'Louie Louie' Hits 60

Steve Propes

On a hot August 1988 night, the Long Beach Harbor rocked as it likely never rocked before. The event was the “Louie Louie” party cruise starring Richard Berry, the man who took a cha cha and turned it into the rock anthem “Louie Louie.”

Every garage band worthy of live performance and a fat recording contract must learn the venerable granddaddy of all garage anthems, “Louie Louie.” Venerable, because in the past month, “Louie Louie” reached 60-years-of-age.

Hundreds of versions of Louie Louie” by the Kinks, the Beach Boys, Barry White, the Fat Boys, Frank Zappa, the Grateful Dead, the Hells Angels, Black Flag, Toots And The Maytals, Neil Young and legions of rock, kazoo and marching bands and singers were broadcast on a San Jose area radio station as “Maximum Louie Louie” in 1985, the same year of a failed attempt to name “Louie Louie” the Washington state song. Nothing similar has been attempted since.

In fact, the State of Washington had absolutely nothing to do with the creation of “Louie Louie,” which was birthed in the orange groves of nearby Orange County. L.A. vocalist and songwriter Richard Berry was booked as the singer for the Latino band, the Rhythm Rockers at the Harmony Park Ballroom, a one-time packinghouse in the middle of orange groves in Orange.

“After the first gig we did, we developed a rapport with Berry,” said Rhythm Rockers sax player Barry Rillera. “He came in one night, saying ‘I like that tune you guys do and I wrote a song.’”

The song they did was “El Loco Cha Cha” by Cuban band leader Rene Touzet, that began with a distinctive “duh duh duh” riff repeated by piano, bass and drums. “I was honest-to-god Richard Berry when I did ‘Louie Louie,” Berry said later, noting story line influences like “Havana Moon” by Chuck Berry and even “One For My Baby and One More For the Road” as performed by the Rhythm Rockers.

Richard Berry & the Pharoahs’ “Louie Louie” was pressed up at the very plant that employed Berry. “I was pressing records and the radio was playing ‘Louie Louie’ every hour on the hour. The foreman fired me. He said I shouldn’t be working there since I had a hit record. I said, ‘Man, I’m not making any money, yet.’ He put me outside breaking returnables,” overstock records that couldn’t be resold, thus were melted down to repress new records. “I was outside in the cold, breaking up a lot of records. I was glad I was left there in case any ‘Louie Louie’s came back.” Only the flip side, “You Are My Sunshine” charted on April 27, 1957, making the original version exactly sixty years old.

“That song made me a rock and roll artist,” said Berry, who unfortunately sold his rights to “Louie Louie” and three other songs for $750 to finance his wedding in 1959.

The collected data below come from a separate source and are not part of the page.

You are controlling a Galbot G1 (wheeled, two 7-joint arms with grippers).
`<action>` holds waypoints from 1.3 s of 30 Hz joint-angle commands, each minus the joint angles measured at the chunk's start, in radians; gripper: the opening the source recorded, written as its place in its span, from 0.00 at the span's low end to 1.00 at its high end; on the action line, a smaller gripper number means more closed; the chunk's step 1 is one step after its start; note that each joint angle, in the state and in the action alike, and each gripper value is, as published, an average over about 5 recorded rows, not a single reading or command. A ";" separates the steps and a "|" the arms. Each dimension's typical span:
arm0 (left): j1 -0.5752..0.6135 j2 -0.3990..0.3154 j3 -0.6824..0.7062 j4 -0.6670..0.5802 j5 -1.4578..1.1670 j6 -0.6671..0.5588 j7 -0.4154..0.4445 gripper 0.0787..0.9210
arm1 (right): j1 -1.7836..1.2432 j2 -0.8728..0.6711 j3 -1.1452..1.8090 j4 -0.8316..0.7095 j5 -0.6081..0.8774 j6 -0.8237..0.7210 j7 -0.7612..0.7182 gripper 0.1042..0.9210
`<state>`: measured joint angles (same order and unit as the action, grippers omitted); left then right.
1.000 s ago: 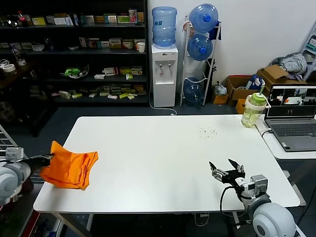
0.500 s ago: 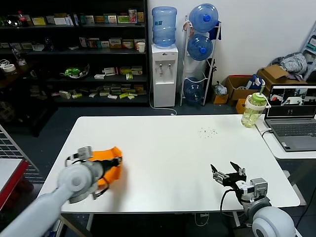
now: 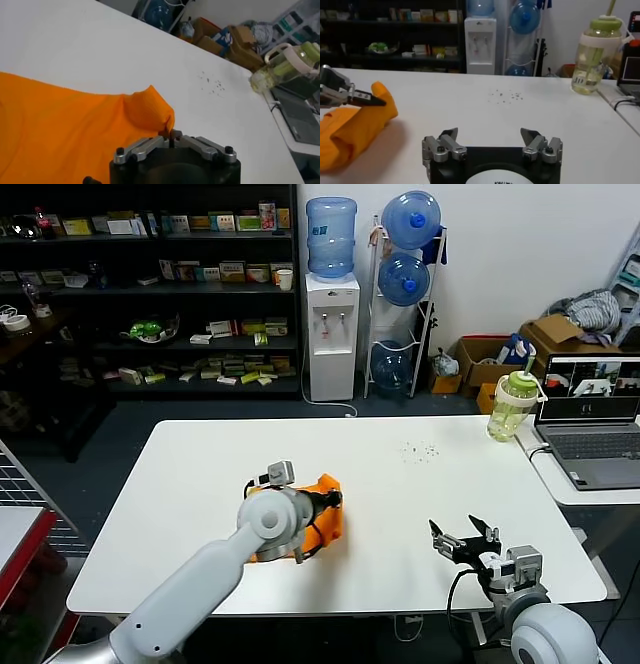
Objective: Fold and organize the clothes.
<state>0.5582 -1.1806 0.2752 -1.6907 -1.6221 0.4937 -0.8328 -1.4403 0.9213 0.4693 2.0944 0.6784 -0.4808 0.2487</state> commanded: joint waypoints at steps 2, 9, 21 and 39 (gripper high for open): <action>-0.080 -0.138 0.074 0.097 0.048 -0.006 -0.035 0.03 | 0.002 0.003 -0.003 -0.002 0.000 -0.006 0.003 0.88; -0.083 -0.160 0.085 0.106 0.062 -0.004 -0.034 0.03 | 0.003 0.001 -0.002 0.001 0.004 -0.003 0.002 0.88; 0.088 -0.082 -0.084 -0.078 0.245 0.000 0.167 0.23 | 0.009 0.013 0.045 -0.076 -0.043 0.248 -0.147 0.88; 1.082 -0.037 -0.961 -0.106 1.226 -0.927 1.149 0.84 | -0.231 0.231 0.384 -0.289 -0.231 0.739 -0.465 0.88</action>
<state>1.1272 -1.1685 -0.2170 -1.7945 -0.8923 0.1035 -0.1584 -1.5410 1.0208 0.6939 1.9092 0.5375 -0.0251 -0.0364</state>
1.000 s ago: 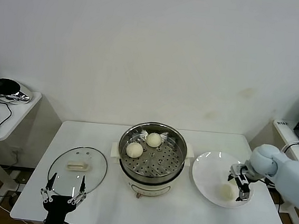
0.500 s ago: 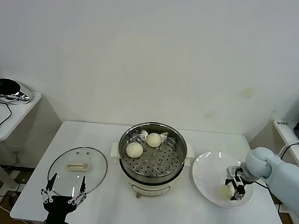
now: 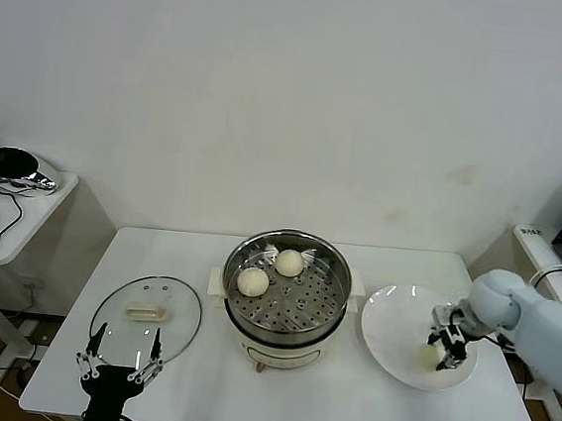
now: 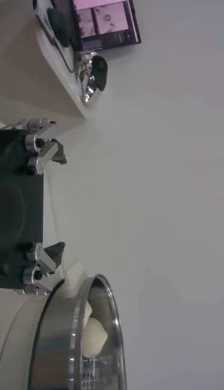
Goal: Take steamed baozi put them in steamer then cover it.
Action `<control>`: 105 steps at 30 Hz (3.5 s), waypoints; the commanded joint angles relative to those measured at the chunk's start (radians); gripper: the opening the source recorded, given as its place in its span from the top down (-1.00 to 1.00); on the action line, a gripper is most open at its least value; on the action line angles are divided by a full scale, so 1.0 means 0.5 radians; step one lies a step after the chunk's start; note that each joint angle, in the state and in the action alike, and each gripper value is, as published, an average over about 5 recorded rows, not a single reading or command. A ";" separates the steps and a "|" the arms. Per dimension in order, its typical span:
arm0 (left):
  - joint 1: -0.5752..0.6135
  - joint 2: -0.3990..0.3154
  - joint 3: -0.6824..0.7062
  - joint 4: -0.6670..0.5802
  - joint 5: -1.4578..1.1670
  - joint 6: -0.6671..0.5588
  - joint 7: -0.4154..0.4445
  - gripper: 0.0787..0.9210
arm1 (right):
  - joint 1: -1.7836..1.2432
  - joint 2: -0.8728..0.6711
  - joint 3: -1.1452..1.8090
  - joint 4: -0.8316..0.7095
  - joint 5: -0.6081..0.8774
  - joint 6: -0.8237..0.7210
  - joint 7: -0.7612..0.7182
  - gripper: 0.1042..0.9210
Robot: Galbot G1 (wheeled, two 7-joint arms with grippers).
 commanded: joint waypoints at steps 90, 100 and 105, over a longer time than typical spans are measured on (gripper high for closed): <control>-0.018 0.031 0.004 -0.046 -0.046 -0.018 -0.014 -0.77 | 0.925 -0.111 -0.450 0.197 0.300 -0.133 0.127 -0.76; -0.026 0.054 0.003 -0.027 -0.045 -0.013 -0.007 -0.77 | -0.014 -0.223 0.228 -0.112 -0.061 0.068 0.105 -0.76; -0.027 0.041 0.008 -0.022 -0.040 -0.013 -0.008 -0.77 | -0.137 -0.171 0.322 -0.228 -0.132 0.151 0.140 -0.76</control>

The second version of “Louie Louie” was by Seattle-based Rockin’ Robin Roberts and the Sonics in 1961. As that version got Seattle radio play, two other Pacific Northwest bands gave “Louie Louie” a shot, Paul Revere and the Raiders and the band that made the song a notorious best seller, the Kingsmen with Jack Ely on lead vocals in 1963.

The Kingsmen version was so garbled, with mistakes such as Ely coming in early on one verse and one possible expletive muttered, that imaginary fake and lurid lyrics began to appear. Across America, parents of high schoolers were concerned when dirty “Louie Louie” lyrics began circulating.

The governor of Indiana declared “Louie Louie” pornographic and the FBI launched an extensive investigation in 1964 and asked the Indiana Broadcasters Association to ban it. The investigation spanned offices in several states, with technicians listening to the song at different speeds trying to discern any obscene lyrics. None were found and the FBI declared it “unintelligible at any speed.”

The difference between the Kingsmen hit and the original, is that the Berry’s innocuous vocals are easily understood, as proved in the Long Beach Harbor in August 1988, assisted by legendary sax blowers, the late Joe Houston and Big Jay McNeely, who just celebrated his 90th birthday. It was a night to remember on the water, a hot night and a very steamy craft filled with fans of rock, roll, rhythm and blues.

Berry got a very nice payday in the late 80s when a legal team restored some of his ownership to “Louie Louie.” His final performance was at the Southern California Doo Wop Society show at the Petroleum Club in late 1996. Berry passed away at 61 in 1997.